- Pishanbur
- Coordinates: 36°33′22″N 51°11′41″E﻿ / ﻿36.55611°N 51.19472°E
- Country: Iran
- Province: Mazandaran
- County: Kelardasht
- District: Central
- Rural District: Kelardasht-e Gharbi

Population (2016)
- • Total: 1,849
- Time zone: UTC+3:30 (IRST)

= Pishanbur =

Village in Mazandaran province, Iran

Pishanbur (پيشنبور) (Note: Also romanized as Pīshanbūr) is a village in Kelardasht-e Gharbi Rural District of the Central District in Kelardasht County, (Note: Formerly Kelardasht District of Chalus County) Mazandaran province, Iran.

==Demographics==
===Population===
At the time of the 2006 National Census, the village's population was 1,406 in 354 households, when it was in Kelardasht Rural District (Note: Renamed Kelardasht-e Sharqi Rural District) of Kelardasht District (Note: Renamed Kelardasht County) in Chalus County.
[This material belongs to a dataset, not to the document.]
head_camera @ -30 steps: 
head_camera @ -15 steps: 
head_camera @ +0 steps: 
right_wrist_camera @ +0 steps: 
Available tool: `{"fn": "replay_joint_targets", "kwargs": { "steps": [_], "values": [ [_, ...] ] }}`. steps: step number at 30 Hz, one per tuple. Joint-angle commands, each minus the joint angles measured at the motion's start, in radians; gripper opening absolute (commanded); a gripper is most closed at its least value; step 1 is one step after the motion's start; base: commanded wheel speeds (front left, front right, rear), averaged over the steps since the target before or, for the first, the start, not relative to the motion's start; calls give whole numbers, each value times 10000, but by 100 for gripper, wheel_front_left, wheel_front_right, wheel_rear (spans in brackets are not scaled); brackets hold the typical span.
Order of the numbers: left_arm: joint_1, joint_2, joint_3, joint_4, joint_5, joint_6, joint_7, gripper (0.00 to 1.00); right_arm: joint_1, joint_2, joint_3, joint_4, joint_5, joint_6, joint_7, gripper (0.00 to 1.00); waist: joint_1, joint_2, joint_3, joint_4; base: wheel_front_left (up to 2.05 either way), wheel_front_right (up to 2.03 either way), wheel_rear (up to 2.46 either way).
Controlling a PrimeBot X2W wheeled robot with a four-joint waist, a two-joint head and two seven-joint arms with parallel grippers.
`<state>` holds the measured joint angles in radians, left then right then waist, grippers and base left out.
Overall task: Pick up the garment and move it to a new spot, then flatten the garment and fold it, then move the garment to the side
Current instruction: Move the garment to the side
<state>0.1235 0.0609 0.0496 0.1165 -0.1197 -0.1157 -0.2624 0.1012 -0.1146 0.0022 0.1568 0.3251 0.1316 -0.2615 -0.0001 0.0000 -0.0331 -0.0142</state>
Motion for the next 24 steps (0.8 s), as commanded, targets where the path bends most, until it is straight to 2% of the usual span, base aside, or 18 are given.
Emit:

The following census in 2011 counted 1,451 people in 434 households, by which time the rural district had been renamed Kelardasht-e Sharqi Rural District. The village was transferred to Kelardasht-e Gharbi Rural District created in the same district. The 2016 census measured the population of the village as 1,849 people in 610 households, when the district had been transformed into Kelardasht County. Pishanbur was the most populous village in its rural district.